Another compelling reason to control anger concerns the negative consequences that result from expressing anger inappropriately. In the extreme, anger may lead to violence or physical aggression, which can result in numerous negative consequences, such as being arrested or jailed, being physically injured, being retaliated against, losing loved ones, being terminated from a sports team, job, social service program, or feeling guilt, shame, or regret.
Even when anger does not lead to violence, the inappropriate expression of anger, such as verbal abuse or intimidating or threatening behavior, often results in negative consequences. For example, it is likely that others will develop fear, resentment, and lack of trust toward those who subject them to angry outbursts,
which may cause alienation from individuals, such as family members, friends, and coworkers.
Payoffs and Consequences
The inappropriate expression of anger initially has many apparent payoffs. One payoff is being able to manipulate and control others through aggressive and intimidating behavior; others may comply with someone’s demands because they fear verbal threats or violence. Another payoff is the release of tension that occurs when one loses his or her temper and acts aggressively. The individual may feel better after an angry outburst, but everyone else may feel worse. Words can hurt, leaving scars like as-word.
In the long term, however, these initial payoffs lead to negative consequences. For this reason they are called “apparent” payoffs because the long-term negative consequences far outweigh the short-term gains. For example, consider a father who persuades his children to comply with his demands by using an angry tone of voice and threatening gestures. These behaviors imply to the children that they will receive physical harm if they are not obedient. The immediate payoff for the father is that the children obey his commands. The long-term consequence, however, may be that the children learn to fear or dislike him and become emotionally detached from him. As they grow older, they may avoid contact with him or refuse to see him altogether.
Myths About Anger
Myth #1: Anger Is Inherited. One misconception or myth about anger is that the way we express anger is inherited and cannot be changed. Sometimes, we may hear someone say, “I inherited my anger from my father; that’s just the way I am.” This statement implies that the expression of anger is a fixed and unalterable set of
behaviors. Evidence from research studies, however, indicates that people are not born with set, specific ways of expressing anger. These studies show, rather, that because the expression of anger is learned behavior, more appropriate ways of expressing anger also can be learned.
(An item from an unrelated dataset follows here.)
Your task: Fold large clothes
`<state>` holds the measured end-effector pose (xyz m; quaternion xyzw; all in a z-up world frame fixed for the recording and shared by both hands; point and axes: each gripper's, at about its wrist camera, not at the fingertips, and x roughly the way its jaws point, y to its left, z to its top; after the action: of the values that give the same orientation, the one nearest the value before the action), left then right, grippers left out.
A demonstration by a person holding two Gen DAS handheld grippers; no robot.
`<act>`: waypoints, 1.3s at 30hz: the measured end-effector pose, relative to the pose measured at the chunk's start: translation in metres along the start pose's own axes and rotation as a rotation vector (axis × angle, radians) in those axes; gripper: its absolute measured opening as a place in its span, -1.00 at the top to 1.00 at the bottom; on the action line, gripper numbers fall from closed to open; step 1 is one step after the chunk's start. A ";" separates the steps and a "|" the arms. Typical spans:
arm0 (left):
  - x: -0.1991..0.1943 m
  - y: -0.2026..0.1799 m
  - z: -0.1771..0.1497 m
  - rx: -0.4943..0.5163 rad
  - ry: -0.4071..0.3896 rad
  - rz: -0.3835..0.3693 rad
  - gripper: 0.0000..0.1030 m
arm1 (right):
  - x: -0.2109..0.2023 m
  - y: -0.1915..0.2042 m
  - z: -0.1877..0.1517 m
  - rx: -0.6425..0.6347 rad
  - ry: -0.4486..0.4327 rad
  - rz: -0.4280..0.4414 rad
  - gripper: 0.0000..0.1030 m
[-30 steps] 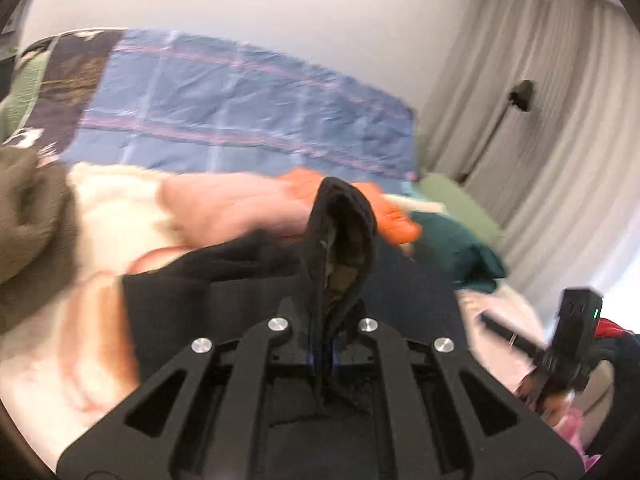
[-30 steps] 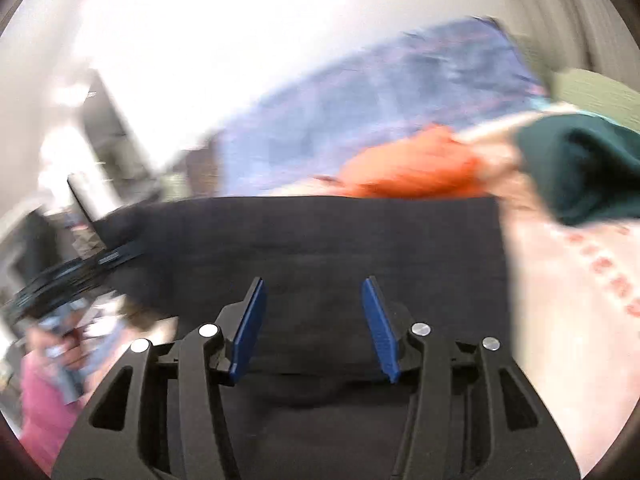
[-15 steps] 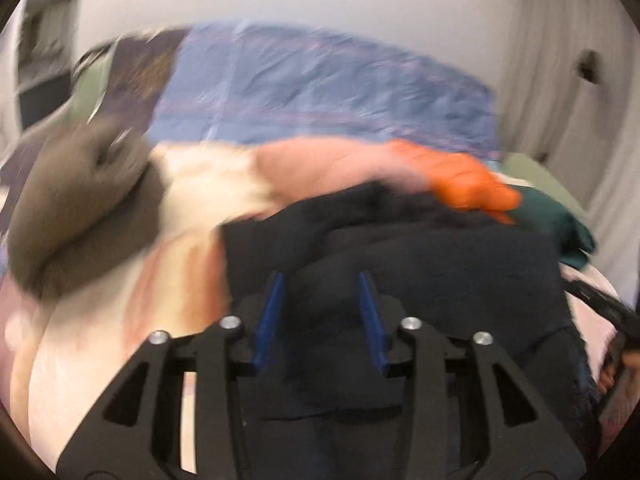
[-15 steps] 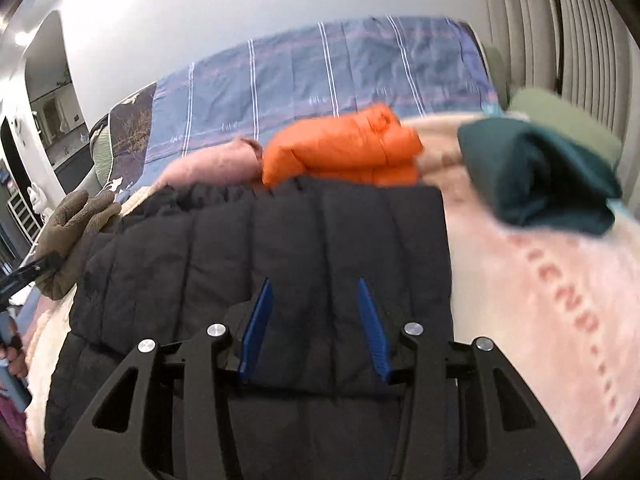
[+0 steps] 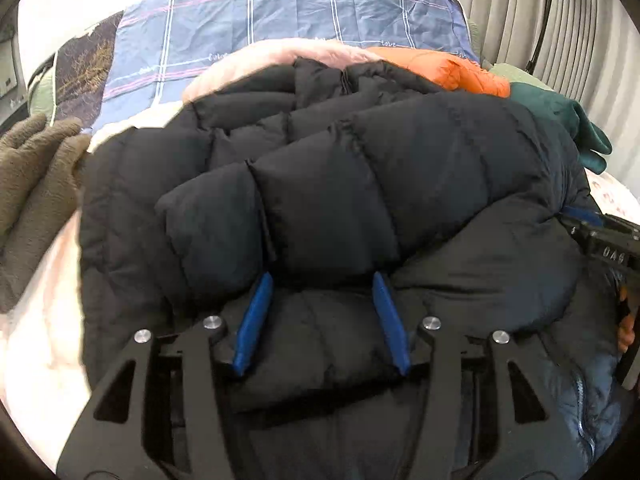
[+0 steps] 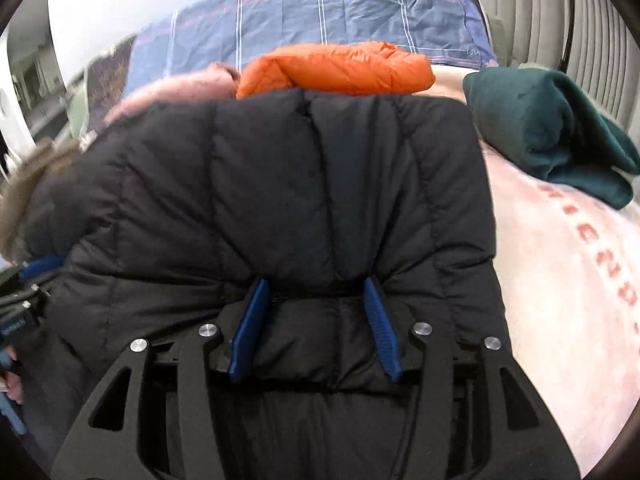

It is well established that much of people’s behavior is learned by observing others, particularly influential people. These people include parents, family members, and friends. If children observe parents expressing anger through aggressive acts, such as verbal abuse and violence, it is very likely that they will learn to express anger in similar ways. Fortunately, this behavior can be changed by learning new and appropriate ways of anger expression. It is not necessary to continue to express anger by aggressive and violent means.
Myth #2: Anger Automatically Leads to Aggression. A related myth involves the misconception that the only effective way to express anger is through aggression. It is commonly thought that anger is something that builds and escalates to the point of an aggressive outburst. It has been said anger does not necessarily lead to aggression.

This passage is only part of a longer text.